▶ _What the exercise asks_: Each line from the beginning of the data below through the line containing "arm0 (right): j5" should be repeated exactly, please.

•••

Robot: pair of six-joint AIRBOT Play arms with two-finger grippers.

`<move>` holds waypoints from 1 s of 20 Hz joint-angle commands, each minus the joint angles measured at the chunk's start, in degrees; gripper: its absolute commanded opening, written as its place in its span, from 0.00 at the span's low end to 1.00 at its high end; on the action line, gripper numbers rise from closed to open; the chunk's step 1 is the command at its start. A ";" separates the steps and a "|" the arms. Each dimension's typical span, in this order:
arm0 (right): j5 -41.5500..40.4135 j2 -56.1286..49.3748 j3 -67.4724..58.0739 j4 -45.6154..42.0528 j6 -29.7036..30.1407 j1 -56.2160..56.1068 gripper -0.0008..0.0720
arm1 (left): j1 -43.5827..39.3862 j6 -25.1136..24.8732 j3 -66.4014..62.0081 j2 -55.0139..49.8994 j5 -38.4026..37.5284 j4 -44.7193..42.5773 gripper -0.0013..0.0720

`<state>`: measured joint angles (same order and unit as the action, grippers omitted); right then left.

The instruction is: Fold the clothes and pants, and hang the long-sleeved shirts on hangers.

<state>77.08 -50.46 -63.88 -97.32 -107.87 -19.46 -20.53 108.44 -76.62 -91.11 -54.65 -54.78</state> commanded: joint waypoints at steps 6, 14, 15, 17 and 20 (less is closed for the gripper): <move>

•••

▶ _Response area_:
Robot: pair of six-joint AIRBOT Play arms with two-finger grippers.

`<move>` holds waypoints from 1 s of 20 Hz joint-angle commands, each minus the joint angles measured at the chunk's start, in degrees; gripper: its absolute commanded opening, written as its place in its span, from 0.00 at the span's low end to 1.00 at its high end; on the action line, gripper numbers rise from closed to open; the chunk's step 1 is the command at its start. A ";" separates the steps and a "|" the arms. Each dimension's typical span, in this order:
arm0 (right): j5 -41.5500..40.4135 j2 -56.1286..49.3748 j3 -67.4724..58.0739 j4 -45.6154..42.0528 j6 -29.7036..30.1407 j1 -56.2160..56.1068 gripper -0.0008..0.0720

That completes the answer to this exercise.